1. Ports
  2. Port 60

Port 60 has no assigned service. No protocol runs here. No RFC defines it. In the IANA Service Name and Transport Protocol Port Number Registry, port 60 is listed as "Unassigned" for both TCP and UDP.1

That is the fact. But the reason port 60 is empty tells you something about how the Internet was built.

A Well-Known Port with Nothing to Say

Port 60 sits in the well-known range (0โ€“1023), the most privileged address space in networking. On Unix-like systems, binding to any port in this range requires superuser privileges.2 These numbers were meant for the Internet's most important services: HTTP on 80, SMTP on 25, DNS on 53.
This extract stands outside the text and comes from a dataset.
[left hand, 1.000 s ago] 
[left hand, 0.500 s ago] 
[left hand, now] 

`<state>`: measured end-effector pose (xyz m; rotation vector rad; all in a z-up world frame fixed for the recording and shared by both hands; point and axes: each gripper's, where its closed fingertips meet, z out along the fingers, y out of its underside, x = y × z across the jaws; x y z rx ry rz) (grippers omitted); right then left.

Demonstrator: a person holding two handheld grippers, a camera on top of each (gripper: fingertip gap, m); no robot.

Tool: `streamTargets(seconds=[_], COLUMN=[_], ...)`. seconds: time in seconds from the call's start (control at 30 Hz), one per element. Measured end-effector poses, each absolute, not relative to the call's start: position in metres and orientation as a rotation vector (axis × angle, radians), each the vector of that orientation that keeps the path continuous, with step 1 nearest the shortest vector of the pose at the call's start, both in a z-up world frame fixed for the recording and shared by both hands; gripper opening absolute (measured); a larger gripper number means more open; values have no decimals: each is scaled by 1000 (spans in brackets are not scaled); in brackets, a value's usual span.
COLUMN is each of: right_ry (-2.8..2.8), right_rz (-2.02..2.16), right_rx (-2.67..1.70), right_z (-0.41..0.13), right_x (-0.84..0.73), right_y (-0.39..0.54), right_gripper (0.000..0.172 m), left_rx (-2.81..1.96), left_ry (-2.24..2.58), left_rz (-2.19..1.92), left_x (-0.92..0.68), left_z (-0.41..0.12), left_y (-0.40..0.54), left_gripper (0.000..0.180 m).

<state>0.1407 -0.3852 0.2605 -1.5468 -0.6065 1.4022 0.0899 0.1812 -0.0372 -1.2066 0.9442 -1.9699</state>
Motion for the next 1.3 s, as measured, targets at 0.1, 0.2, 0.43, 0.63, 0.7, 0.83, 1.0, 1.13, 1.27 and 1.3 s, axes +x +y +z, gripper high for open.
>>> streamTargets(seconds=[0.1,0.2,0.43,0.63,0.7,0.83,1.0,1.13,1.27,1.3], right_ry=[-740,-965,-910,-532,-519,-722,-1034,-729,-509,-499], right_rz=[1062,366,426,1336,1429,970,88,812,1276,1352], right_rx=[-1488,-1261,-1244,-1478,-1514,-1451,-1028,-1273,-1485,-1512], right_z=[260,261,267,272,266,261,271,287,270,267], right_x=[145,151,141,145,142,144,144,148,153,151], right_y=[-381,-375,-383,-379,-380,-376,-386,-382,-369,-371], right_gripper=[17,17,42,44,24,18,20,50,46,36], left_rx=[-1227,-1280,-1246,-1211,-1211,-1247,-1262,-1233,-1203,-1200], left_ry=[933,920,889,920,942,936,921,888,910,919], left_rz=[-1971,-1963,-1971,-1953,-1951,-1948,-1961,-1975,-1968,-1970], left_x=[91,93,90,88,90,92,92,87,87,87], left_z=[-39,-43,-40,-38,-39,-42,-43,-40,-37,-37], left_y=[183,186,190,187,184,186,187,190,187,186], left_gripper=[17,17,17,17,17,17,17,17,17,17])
Port 60 got no such assignment. It has remained unassigned across every revision of the IANA port registry, from the earliest "Assigned Numbers" RFCs to the present day.

Why Port 60 Was Never Assigned

The answer lives in the ARPANET's original networking protocol: NCP, the Network Control Protocol.

NCP used simplex connections. Data flowed in one direction per socket. To have a two-way conversation, you needed two sockets: an odd-numbered socket for sending, an even-numbered socket for receiving.3

Jon Postel's RFC 349, published in May 1972, proposed the first standard socket number assignments. Every assigned service got an odd number: Telnet on socket 1, File Transfer on socket 3, Remote Job Entry on socket 5, Echo on socket 7.4 The even-numbered sockets were structurally reserved as receive-side partners.

Port 59 was assigned to "any private file service."5 Port 60 would have been its receiving counterpart under NCP's pairing model.

On January 1, 1983, the ARPANET switched from NCP to TCP/IP.3 TCP connections are full-duplex: both sides send and receive on the same port. The even-numbered partners lost their structural purpose overnight. Some even-numbered ports eventually received new assignments as the Internet grew. Port 60 never did.

No Known Unofficial Uses

Unlike some unassigned ports that have been adopted by applications or targeted by malware, port 60 has no commonly documented unofficial uses. Security databases show no known trojan or malware associations.6

This makes port 60 genuinely quiet. Not exploited. Not repurposed. Just empty.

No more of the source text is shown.